Webb disappointed after simulated game
Right-hander lacks command in 35-pitch session
PHOENIX -- Brandon Webb said he was disappointed in how things went when he faced hitters in a simulated game Friday afternoon at Chase Field.
Webb, who is attempting to return from shoulder surgery performed last August, faced hitters for the first time since throwing a simulated game last Saturday in San Francisco, which was the first time he had faced hitters since Opening Day of 2009. Following that outing he was encouraged after throwing 52 pitches.
On Friday, he had hoped to build off that effort, but instead threw around 35 pitches and lacked command of his pitches.
"It wasn't as good as it was the last time," Webb said. "I was as wild as I've ever been. I had no clue where it was going. I was a little disappointed because I felt like it went pretty good last time."
The issue, Friday Webb said, was his mechanics as he tried starting with the ball out of his glove in an attempt to help improve his arm speed, which was lacking.
"I felt like I should have been able to bump it up a little more than last time, but didn't," Webb said. "I think a lot of it was mechanical. I just wasn't throwing strikes. I'm still not reaching out in front and getting it out in front of me."
The positive from throwing fewer pitches is that Webb will likely be able to get back on the mound quicker this time around. He said he was aiming for facing hitters against Tuesday or Wednesday and he is still hopeful of making a few appearances out of the bullpen before the end of the season.
"Anything I can grab out there would be great," he said. "We have a little bit of time left. I'm going to have to have a couple more miles an hour. I was 82 last time. I think 84 or 85 would get the job done so hopefully I'll be able to reach that in a couple more times out."
D-backs interim manager Kirk Gibson said he would not describe the session as a setback for Webb.

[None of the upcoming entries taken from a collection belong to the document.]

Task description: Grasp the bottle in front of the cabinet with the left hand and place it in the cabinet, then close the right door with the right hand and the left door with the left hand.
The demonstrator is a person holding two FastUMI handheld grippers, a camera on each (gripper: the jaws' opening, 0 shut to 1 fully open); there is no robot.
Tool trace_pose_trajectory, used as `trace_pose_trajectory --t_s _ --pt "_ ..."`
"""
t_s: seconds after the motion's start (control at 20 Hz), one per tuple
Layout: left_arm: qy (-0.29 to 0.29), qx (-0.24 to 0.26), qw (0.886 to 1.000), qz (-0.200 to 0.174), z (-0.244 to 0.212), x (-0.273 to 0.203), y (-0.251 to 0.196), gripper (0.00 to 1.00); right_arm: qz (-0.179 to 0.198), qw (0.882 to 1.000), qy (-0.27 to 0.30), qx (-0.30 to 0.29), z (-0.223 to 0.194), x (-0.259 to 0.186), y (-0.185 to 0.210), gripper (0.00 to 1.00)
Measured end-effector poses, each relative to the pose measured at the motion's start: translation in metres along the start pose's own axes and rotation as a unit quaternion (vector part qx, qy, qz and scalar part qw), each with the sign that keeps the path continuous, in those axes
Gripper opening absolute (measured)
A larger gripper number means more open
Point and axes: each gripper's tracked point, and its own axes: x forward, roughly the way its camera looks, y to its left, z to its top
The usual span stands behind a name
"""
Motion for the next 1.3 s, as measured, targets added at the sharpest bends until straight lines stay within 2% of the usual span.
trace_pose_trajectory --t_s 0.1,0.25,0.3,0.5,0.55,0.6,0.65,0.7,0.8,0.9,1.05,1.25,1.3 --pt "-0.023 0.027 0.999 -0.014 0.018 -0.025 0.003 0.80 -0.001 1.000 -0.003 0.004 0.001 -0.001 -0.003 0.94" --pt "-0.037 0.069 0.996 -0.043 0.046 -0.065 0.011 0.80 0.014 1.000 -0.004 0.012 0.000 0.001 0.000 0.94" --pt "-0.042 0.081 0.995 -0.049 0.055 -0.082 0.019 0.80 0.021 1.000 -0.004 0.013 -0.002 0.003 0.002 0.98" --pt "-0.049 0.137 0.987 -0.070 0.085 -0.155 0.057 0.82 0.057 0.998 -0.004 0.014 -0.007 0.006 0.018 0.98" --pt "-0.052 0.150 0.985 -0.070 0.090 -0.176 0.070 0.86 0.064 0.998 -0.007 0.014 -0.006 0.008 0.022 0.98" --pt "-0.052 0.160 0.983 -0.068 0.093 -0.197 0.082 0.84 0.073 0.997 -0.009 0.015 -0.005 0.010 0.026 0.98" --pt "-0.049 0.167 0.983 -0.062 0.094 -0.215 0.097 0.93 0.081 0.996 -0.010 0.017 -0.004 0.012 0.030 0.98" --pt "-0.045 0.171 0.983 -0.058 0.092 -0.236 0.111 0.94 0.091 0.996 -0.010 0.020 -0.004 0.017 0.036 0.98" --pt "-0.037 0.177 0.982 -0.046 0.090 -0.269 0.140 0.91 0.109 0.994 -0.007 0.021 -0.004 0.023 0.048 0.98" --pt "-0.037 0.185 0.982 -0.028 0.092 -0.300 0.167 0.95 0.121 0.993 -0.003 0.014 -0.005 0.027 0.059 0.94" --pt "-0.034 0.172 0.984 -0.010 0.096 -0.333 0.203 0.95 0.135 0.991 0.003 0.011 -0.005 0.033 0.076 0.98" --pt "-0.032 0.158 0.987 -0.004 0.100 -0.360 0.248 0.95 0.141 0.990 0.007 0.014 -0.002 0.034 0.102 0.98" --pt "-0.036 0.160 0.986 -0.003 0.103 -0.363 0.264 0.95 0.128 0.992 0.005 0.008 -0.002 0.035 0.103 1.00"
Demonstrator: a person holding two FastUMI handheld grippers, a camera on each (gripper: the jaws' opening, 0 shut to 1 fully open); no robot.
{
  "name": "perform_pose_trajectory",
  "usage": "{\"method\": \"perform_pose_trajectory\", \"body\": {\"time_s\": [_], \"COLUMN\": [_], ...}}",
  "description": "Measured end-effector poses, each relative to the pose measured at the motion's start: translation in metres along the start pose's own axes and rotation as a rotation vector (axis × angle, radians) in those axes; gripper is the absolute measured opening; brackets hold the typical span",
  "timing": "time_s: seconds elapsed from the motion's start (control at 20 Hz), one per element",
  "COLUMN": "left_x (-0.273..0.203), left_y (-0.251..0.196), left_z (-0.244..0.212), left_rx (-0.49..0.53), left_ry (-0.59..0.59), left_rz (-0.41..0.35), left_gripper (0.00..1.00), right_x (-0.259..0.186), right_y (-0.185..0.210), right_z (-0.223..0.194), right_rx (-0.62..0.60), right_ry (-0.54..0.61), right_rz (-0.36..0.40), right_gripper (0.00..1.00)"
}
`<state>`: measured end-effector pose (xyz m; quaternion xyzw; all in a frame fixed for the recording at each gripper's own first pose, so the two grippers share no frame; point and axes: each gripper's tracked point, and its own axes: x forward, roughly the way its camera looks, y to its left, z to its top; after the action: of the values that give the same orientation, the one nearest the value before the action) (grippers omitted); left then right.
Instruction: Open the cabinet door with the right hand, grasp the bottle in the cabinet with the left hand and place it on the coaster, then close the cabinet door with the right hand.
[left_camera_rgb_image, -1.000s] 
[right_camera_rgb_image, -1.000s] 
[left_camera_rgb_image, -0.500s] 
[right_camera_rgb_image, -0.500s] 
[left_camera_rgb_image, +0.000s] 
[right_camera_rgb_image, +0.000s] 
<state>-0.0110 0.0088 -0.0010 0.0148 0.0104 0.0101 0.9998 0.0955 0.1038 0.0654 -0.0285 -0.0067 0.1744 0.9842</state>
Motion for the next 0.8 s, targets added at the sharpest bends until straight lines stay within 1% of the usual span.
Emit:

"He didn't throw as good as he did his last time," Gibson said. "I cautioned you guys about that last time. I've been through enough rehabs to know that you get excited and it's possible to have a day that's not what you're expecting it to be. I consider it normal. That's why I caution you guys not to put expectations on it."
Hampton getting the hang of being a reliever
PHOENIX -- It certainly is not about the money for Mike Hampton.
The veteran left-hander, who is trying to reinvent himself as a reliever, was called up from Triple-A Reno by the D-backs on Friday after being signed to a Minor League deal Aug. 21.
The 37-year-old is 148-115 with a 4.07 ERA in 409 games (355 starts) over a 15-year Major League career with the Mariners, Astros, Mets, Rockies and Braves.
Injuries have hit Hampton hard in recent years as he missed the entire 2006 and 2007 seasons after undergoing Tommy John surgery and he underwent shoulder surgery last September.
"I think if I want to stay around and pitch a little longer, I think this might be my best option," Hampton said of pitching out of the bullpen. "I've had quite a few innings and had quite a few starts and I think it's taken a toll not just on my arm, but on my body. The hunger is still there, the drive is still there."
And it's that hunger and love of competition that motivates Hampton to continue to pitch.
"He's made all the money in the world so he's not motivated by that," D-backs interim manager Kirk Gibson said of Hampton, who signed an eight-year $121 million contract earlier in the decade. "I think he just likes to compete, he's kind of a fierce competitor and he really wants to come back."
Gibson said he would use Hampton as a situational left-hander, but that he could also see action as a late reliever because he feels he has the abilities to get right-handers out as well.
After a career of starting, Hampton is trying to get the hang of pitching out of the bullpen.
"It's different, it's definitely different," Hampton said. "You have to be prepared every day to pitch as opposed to knowing your schedule in advance. I think the biggest thing will be to get into a routine and be ready to pitch when they call my number."
Upton out of lineup for third straight game
PHOENIX -- D-backs outfielder Justin Upton was out of the lineup for the third straight game after leaving Monday's game with irritation in his left shoulder.
"I made the decision before he came in not to play him," D-backs interim manager Kirk Gibson said.
Instead, the team put Upton through the paces in the outfield before the game and Upton is available to pinch-hit.
"I want to make sure on him," Gibson said.
When asked if Upton would be back in the lineup Saturday Gibson said, "Could be, yeah. We'll see."
Second baseman Kelly Johnson was also out of the starting lineup, but that was a scheduled day off. Tony Abreu started in his place.
Steve Gilbert is a reporter for MLB.com. This story was not subject to the approval of Major League Baseball or its clubs.